[Stored data]

────────

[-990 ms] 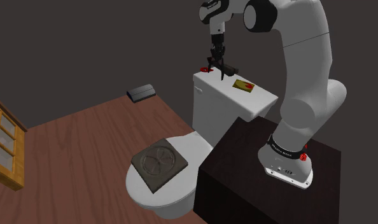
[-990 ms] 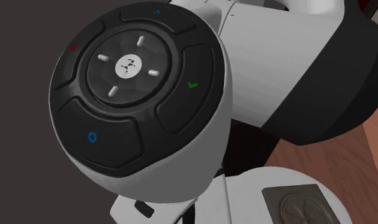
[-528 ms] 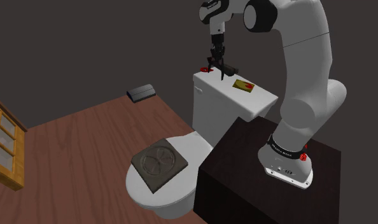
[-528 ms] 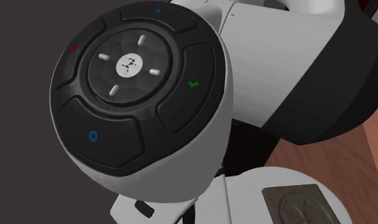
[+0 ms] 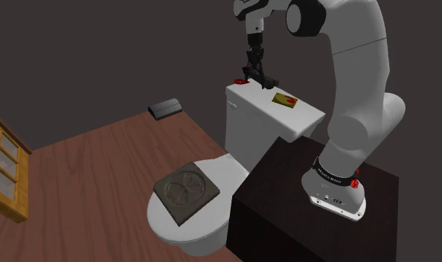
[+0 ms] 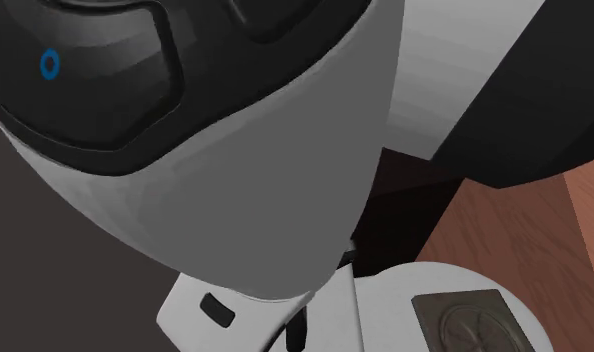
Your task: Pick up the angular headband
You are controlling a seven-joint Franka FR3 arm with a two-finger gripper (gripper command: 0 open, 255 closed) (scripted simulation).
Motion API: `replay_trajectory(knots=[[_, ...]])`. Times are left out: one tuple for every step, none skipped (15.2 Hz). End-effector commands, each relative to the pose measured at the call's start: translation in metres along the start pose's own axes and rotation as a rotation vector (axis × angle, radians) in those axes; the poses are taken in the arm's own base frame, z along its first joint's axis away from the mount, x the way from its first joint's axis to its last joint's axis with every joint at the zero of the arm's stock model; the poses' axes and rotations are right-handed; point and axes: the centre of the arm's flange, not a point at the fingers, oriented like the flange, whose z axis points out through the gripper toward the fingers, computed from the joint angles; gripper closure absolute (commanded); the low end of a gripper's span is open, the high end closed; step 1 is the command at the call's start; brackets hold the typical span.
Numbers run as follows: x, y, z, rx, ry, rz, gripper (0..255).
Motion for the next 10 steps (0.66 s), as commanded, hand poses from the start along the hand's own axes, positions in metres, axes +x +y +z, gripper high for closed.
replay_trajectory(knots=[[-0.004,-0.001,-0.009,0.0,0.0,0.0,255],[-0.005,-0.001,-0.014,0.0,0.0,0.0,255],[-0.007,-0.002,-0.019,0.0,0.0,0.0,255],[-0.008,-0.002,-0.024,0.0,0.0,0.0,255],[-0.01,-0.003,-0.029,0.0,0.0,0.0,255],[-0.012,-0.004,-0.034,0.0,0.0,0.0,255],[-0.013,-0.004,-0.039,0.0,0.0,0.0,255],[-0.015,-0.005,-0.044,0.0,0.0,0.0,255],[-0.015,-0.005,-0.045,0.0,0.0,0.0,255],[-0.015,-0.005,-0.045,0.0,0.0,0.0,255]])
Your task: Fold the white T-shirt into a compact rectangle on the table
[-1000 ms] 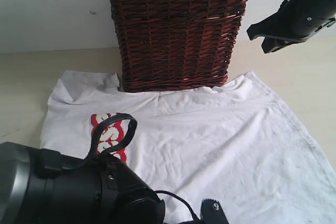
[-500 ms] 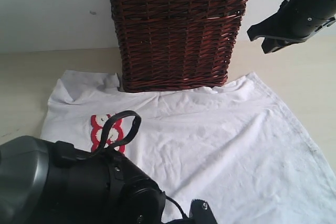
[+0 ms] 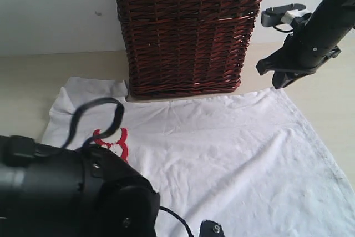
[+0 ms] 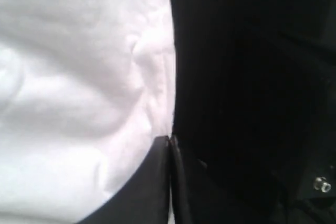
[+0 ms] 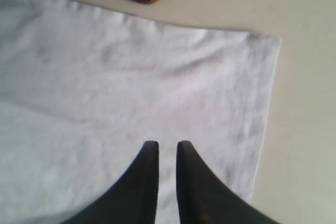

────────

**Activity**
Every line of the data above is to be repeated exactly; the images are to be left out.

**Written answer**
[-990 ms] 
[-990 ms] 
[-528 ms] 
[-528 ms] 
[+0 ms] 
[+0 ms] 
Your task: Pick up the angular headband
You are controlling a seven-joint Franka FR3 arm with a two-finger gripper (gripper command: 0 open, 255 closed) (scripted simulation).
Motion API: `replay_trajectory(knots=[[_, ...]])`. Times are left out: one tuple for every step, none skipped (15.2 Hz). End-effector commands, each relative to the pose measured at the call's start: translation in metres along the start pose's own axes and rotation as a rotation vector (axis × angle, radians) in those axes; the poses are taken in the arm's own base frame, z along its first joint's axis away from the mount, x the way from its first joint's axis to its last joint's axis with every joint at the zero of the arm's stock model; the poses' axes and rotations are right-handed; point and axes: the centre of the arm's flange, not a point at the fingers, oriented like the flange, whose z axis points out through the gripper toward the fingers, computed from the joint angles; gripper closure absolute (commanded); the low end of a gripper's span is open, the high end closed; step 1 is the command at the call's start; brackets hold the typical span.
Numbers run as follows: x, y, z, rx, ry, rz, gripper (0..255).
Motion for the next 10 steps (0.66 s), as commanded, hand poses from the start along the hand's own axes, positions in metres, axes +x +y +z, gripper high for closed.
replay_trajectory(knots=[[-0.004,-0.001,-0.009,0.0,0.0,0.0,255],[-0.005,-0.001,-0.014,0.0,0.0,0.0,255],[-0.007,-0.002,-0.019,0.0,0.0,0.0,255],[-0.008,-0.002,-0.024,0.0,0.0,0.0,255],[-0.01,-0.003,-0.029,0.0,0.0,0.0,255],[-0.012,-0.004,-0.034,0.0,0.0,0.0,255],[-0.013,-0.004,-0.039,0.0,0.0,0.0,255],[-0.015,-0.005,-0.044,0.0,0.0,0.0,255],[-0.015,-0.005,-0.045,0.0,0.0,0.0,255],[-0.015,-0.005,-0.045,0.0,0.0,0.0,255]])
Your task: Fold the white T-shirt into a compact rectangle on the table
[-1000 ms] 
[-500 ms] 
[+0 ms] 
[+0 ms] 
[+0 ms] 

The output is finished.